__Brief__.
Restate the data below word for word. Skip any images it contains.
================================
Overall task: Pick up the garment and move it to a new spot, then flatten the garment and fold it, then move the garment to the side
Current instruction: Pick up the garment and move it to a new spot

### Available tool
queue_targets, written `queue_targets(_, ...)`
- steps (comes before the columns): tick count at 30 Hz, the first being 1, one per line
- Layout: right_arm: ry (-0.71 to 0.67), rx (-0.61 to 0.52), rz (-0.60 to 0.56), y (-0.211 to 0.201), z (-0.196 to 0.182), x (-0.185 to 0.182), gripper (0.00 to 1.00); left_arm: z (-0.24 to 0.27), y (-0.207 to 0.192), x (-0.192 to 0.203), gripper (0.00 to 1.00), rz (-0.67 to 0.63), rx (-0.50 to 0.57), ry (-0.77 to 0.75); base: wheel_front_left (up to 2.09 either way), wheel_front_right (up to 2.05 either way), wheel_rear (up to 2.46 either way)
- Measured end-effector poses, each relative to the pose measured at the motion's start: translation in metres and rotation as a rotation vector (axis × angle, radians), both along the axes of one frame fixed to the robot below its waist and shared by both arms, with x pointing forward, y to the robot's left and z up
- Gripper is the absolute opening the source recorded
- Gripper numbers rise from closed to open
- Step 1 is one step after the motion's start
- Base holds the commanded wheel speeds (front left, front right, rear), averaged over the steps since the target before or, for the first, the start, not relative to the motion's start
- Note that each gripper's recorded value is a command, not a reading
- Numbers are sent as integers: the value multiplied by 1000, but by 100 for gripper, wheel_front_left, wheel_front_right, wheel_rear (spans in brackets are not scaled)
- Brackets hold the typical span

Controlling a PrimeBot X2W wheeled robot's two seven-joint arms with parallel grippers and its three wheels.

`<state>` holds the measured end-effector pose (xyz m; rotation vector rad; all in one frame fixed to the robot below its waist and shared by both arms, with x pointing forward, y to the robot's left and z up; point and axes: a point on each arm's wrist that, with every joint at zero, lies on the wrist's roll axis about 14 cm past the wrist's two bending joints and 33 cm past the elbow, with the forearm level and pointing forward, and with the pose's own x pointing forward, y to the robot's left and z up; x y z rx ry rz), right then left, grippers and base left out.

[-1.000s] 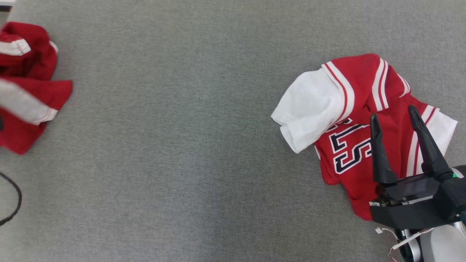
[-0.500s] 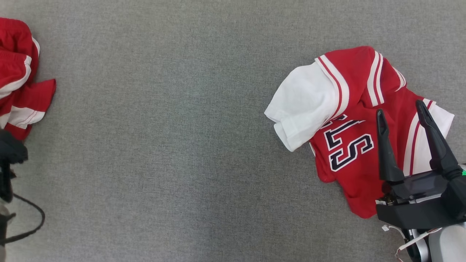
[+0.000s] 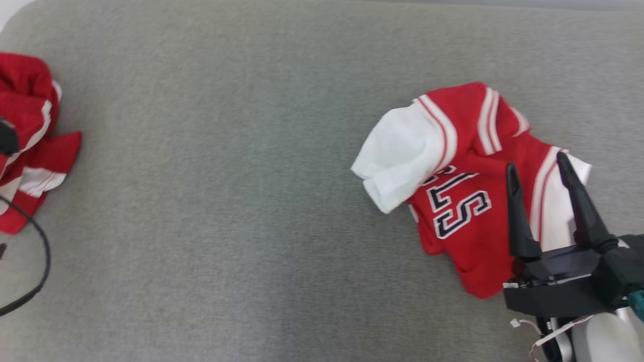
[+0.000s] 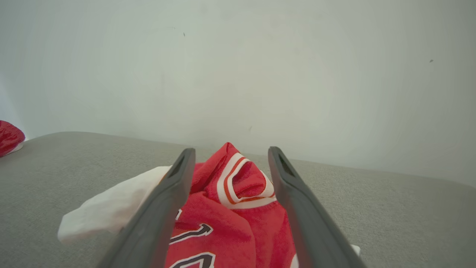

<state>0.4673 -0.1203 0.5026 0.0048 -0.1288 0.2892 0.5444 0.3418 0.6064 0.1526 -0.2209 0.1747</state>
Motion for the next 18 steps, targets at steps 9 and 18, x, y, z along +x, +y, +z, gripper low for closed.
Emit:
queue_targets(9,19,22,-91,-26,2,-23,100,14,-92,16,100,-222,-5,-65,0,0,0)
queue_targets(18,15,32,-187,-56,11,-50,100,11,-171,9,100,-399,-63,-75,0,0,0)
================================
__Written solution__.
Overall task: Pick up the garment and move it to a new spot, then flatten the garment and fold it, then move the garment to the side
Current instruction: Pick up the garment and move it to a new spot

### Available tool
queue_targets, written `queue_targets(_, ...)`
- steps (comes before the columns): tick count at 30 Hz, the first being 1, one per line
- Layout: right_arm: ry (-0.71 to 0.67), rx (-0.61 to 0.52), rz (-0.60 to 0.56), y (-0.211 to 0.201), z (-0.196 to 0.182), x (-0.185 to 0.182), gripper (0.00 to 1.00); left_arm: z (-0.24 to 0.27), y (-0.207 to 0.192), x (-0.192 to 0.203), gripper (0.00 to 1.00), rz (-0.67 to 0.63), rx (-0.50 to 0.57), ry (-0.77 to 0.75); base: wheel_front_left (up to 2.09 either way), wheel_front_right (up to 2.05 either way), wheel_rear (up to 2.46 either way)
- Measured end-effector poses, each relative to the pose measured at the motion's start: translation in metres and rotation as a rotation vector (axis × angle, radians), both along the axes of one frame fixed to the robot below its waist and shared by both arms, with x pointing forward, y to the robot's left and z up
- Gripper is the absolute opening the source recorded
- Gripper numbers rise from closed to open
- Step 1 is one step after the motion's start
- Base holds the commanded wheel speeds (front left, front right, rear), averaged over the steps since the target before or, for the first, the start, not relative to the motion's start
- Note that each gripper's recorded value is a command, not a reading
- Numbers are sent as integers: the value multiplied by 1000, but by 100 for gripper, wheel_front_left, wheel_front_right, wheel_rear (spans in brackets are not scaled)
- Brackets hold the typical span

Controlling a PrimeBot X2W wheeled robot's two seven-joint arms with parallel grippers and its three wheels.

`<state>` holds the measured end-effector pose (xyz m; rotation vector rad; all in one frame fixed to the robot below its waist and shared by both arms, with x pointing forward, y to the robot's left and z up; point and axes: a point on each arm's wrist that, with every joint at zero, lies on the wrist's roll axis about 14 cm past the wrist's two bending joints and 33 cm past the elbow, with the forearm level and pointing forward, and with the pose's own x pointing forward, y to the robot's left and z up; x y z rx ry rz), right then left, grippers and base left out.

[-1.000s] 
[-0.500s] 
[+0.000s] 
[+0.000s] 

<state>0.4673 -0.1203 0.5026 0.0048 -0.1288 0.2892 0.5444 0.3418 0.6064 0.1526 -0.2209 0.1747</state>
Motion for the next 18 steps, targets at steps 9 and 18, x, y, z along +x, +y, +z, gripper low for closed.
Emit:
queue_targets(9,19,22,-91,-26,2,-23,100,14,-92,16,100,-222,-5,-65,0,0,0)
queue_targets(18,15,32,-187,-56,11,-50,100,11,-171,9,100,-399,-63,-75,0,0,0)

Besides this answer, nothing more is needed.